In the listing below, find the line with "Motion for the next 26" and the line with "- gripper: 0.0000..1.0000". Repeat those two lines and all lines between them exactly.

⁂

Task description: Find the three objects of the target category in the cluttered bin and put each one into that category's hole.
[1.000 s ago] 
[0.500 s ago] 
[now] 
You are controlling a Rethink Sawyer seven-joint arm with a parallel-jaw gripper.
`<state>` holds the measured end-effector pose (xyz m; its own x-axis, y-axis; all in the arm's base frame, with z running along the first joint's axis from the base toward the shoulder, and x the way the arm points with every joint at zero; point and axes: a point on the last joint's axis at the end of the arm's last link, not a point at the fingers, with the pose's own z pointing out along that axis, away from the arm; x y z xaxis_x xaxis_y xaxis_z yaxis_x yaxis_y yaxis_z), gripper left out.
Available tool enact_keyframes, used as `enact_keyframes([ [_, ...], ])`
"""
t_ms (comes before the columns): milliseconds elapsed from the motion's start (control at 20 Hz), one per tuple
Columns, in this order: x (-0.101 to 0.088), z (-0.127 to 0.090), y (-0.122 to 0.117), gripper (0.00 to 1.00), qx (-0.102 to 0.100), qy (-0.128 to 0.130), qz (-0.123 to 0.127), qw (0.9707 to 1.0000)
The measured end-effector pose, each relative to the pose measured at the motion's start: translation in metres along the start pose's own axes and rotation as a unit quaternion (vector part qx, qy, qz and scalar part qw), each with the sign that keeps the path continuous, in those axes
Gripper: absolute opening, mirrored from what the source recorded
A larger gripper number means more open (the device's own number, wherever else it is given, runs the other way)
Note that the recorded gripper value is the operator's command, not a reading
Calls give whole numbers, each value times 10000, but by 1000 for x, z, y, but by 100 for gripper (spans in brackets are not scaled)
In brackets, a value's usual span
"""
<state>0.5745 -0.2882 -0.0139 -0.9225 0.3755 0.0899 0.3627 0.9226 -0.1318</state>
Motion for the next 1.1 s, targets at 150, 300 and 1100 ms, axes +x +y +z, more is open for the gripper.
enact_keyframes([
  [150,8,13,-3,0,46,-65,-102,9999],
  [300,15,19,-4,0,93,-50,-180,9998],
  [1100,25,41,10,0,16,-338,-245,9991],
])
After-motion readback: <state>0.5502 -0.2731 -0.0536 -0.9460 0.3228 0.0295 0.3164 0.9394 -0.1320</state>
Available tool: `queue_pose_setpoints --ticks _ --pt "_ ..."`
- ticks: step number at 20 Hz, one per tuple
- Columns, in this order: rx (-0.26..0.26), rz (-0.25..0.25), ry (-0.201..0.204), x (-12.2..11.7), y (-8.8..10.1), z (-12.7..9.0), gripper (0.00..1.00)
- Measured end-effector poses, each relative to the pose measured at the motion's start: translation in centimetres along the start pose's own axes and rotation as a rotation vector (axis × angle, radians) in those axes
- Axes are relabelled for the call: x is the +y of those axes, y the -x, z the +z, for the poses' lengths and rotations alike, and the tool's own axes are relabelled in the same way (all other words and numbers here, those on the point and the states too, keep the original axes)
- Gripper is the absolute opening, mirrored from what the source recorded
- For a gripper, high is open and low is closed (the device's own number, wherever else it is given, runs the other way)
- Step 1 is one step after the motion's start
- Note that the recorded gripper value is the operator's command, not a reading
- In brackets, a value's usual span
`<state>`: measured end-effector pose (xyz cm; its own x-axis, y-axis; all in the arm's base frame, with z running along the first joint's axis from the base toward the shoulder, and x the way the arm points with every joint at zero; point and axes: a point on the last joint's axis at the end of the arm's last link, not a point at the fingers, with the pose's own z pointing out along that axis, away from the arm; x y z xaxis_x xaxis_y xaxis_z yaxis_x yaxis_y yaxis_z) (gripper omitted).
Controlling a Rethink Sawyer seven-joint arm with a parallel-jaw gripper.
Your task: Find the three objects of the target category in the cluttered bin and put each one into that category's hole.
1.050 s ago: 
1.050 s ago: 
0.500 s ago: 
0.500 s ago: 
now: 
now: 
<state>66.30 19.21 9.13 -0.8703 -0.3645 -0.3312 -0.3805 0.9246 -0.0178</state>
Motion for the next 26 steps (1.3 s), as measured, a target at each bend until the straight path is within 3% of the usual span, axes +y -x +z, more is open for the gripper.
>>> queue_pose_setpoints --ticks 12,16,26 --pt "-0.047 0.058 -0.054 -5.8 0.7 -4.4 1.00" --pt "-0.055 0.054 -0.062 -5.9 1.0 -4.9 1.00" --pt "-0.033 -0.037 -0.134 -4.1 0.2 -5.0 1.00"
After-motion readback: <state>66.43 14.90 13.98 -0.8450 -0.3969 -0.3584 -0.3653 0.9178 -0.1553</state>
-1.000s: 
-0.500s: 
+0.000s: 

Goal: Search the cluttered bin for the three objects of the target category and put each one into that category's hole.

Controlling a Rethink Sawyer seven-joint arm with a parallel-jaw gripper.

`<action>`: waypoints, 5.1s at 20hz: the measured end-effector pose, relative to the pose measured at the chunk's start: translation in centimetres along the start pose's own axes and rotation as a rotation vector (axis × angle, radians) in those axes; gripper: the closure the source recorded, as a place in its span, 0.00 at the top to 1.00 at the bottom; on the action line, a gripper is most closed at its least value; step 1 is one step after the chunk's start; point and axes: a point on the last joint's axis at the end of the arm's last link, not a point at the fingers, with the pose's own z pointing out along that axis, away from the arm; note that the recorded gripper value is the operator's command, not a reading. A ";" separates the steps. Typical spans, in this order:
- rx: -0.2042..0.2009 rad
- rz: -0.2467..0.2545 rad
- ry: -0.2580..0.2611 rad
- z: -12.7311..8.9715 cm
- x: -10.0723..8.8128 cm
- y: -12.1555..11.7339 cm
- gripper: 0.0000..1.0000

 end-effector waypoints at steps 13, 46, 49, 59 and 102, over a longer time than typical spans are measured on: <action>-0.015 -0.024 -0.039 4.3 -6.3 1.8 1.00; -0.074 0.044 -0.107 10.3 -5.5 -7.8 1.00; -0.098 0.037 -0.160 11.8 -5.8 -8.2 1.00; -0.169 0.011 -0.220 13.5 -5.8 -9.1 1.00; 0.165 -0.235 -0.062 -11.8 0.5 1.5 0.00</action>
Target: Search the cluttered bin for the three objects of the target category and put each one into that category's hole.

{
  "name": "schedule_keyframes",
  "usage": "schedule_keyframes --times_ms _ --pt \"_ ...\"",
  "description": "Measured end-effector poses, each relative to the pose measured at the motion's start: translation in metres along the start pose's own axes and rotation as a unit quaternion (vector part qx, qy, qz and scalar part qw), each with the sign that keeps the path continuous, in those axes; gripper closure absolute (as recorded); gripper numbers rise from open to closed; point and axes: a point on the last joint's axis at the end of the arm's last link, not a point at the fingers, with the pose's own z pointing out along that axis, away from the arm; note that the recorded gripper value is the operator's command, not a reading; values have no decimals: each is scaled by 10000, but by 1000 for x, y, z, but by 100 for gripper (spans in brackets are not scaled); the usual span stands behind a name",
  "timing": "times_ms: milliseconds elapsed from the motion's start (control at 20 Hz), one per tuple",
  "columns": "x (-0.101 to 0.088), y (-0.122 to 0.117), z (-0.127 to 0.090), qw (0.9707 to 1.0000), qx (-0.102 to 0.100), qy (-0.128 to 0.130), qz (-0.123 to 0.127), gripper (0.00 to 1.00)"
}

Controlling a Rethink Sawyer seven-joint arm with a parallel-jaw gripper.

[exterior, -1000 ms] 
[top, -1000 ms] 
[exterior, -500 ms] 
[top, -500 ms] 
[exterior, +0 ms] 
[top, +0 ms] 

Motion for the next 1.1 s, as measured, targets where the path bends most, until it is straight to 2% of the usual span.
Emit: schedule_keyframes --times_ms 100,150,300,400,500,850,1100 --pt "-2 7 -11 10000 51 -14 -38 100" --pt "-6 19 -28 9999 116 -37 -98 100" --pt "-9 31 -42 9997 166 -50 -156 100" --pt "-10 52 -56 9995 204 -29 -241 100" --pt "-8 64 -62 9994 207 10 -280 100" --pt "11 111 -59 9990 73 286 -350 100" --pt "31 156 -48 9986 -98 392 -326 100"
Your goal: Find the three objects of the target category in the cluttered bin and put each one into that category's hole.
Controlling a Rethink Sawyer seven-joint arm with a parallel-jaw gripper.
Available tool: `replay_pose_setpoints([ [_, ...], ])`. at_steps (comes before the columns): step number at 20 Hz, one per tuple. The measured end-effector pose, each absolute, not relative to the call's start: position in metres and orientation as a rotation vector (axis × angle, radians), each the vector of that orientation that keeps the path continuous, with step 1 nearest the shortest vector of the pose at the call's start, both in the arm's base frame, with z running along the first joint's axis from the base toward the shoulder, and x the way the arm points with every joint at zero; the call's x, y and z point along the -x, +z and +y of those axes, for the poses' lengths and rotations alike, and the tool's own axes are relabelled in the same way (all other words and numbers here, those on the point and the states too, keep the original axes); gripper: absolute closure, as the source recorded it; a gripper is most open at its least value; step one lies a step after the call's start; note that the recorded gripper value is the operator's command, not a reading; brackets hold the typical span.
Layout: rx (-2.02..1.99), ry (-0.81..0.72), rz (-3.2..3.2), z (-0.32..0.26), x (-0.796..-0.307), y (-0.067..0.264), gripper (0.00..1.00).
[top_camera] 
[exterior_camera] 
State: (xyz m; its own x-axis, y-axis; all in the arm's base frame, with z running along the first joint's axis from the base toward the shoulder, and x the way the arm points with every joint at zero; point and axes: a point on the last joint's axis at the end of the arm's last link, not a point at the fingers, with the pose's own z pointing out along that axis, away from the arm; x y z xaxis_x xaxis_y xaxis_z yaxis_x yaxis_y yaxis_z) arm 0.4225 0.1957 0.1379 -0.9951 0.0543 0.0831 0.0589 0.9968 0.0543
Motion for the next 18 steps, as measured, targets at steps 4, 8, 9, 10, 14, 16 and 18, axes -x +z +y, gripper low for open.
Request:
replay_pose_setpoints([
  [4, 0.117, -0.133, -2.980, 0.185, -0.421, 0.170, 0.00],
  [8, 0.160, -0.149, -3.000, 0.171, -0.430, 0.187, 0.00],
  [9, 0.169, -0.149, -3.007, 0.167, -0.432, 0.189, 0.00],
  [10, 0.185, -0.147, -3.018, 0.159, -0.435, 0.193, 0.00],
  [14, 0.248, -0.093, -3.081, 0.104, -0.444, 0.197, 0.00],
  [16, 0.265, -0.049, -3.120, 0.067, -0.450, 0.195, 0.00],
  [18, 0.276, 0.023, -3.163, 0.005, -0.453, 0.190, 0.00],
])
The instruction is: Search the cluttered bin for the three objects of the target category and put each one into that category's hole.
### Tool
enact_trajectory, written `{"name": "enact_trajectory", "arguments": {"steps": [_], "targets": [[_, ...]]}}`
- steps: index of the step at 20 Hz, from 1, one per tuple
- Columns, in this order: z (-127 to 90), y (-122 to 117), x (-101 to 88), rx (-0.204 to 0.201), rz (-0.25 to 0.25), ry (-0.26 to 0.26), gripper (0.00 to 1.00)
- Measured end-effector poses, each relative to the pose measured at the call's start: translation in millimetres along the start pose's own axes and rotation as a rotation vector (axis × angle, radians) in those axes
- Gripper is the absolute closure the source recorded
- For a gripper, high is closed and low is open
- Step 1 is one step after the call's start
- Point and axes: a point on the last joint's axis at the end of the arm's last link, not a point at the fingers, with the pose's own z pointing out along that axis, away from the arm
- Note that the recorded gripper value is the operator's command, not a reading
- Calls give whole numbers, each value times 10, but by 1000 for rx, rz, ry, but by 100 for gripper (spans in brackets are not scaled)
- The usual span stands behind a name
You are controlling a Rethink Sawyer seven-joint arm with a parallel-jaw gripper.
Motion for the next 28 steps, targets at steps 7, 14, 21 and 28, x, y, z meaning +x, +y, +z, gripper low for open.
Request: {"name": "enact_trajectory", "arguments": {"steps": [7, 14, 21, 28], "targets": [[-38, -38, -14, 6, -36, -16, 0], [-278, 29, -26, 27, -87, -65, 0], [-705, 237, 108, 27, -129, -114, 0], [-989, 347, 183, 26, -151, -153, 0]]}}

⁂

- Written solution -
Motion for the next 26 steps (1.3 s), as measured, a target at each bend until the straight path is within 3% of the usual span, axes +y -x +z, more is open for the gripper.
>>> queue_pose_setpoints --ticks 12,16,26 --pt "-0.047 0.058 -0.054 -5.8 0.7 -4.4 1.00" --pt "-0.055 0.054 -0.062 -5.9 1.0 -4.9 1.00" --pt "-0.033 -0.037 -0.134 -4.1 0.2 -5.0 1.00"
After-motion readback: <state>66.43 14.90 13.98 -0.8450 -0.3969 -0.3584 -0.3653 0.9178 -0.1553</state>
-1.000s: 
-0.500s: 
+0.000s: 

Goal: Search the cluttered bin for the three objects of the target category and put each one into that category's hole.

Controlling a Rethink Sawyer seven-joint arm with a parallel-jaw gripper.

`<action>`: waypoints, 5.1s at 20hz: the measured end-effector pose, relative to the pose measured at the chunk's start: translation in centimetres along the start pose's own axes and rotation as a rotation vector (axis × angle, radians) in those axes; gripper: the closure the source recorded, as a place in its span, 0.00 at the top to 1.00 at the bottom; on the action line, a gripper is most closed at its least value; step 1 is one step after the chunk's start; point and axes: a point on the last joint's axis at the end of the arm's last link, not a point at the fingers, with the pose's own z pointing out along that axis, away from the arm; note that the recorded gripper value is the operator's command, not a reading. A ";" separates the steps. Typical spans, in this order:
- rx: -0.2042..0.2009 rad
- rz: -0.2467..0.2545 rad
- ry: -0.2580..0.2611 rad
- z: -12.7311..8.9715 cm
- x: -10.0723..8.8128 cm
- y: -12.1555..11.7339 cm
- gripper: 0.0000..1.0000

What was asked now has a complete answer.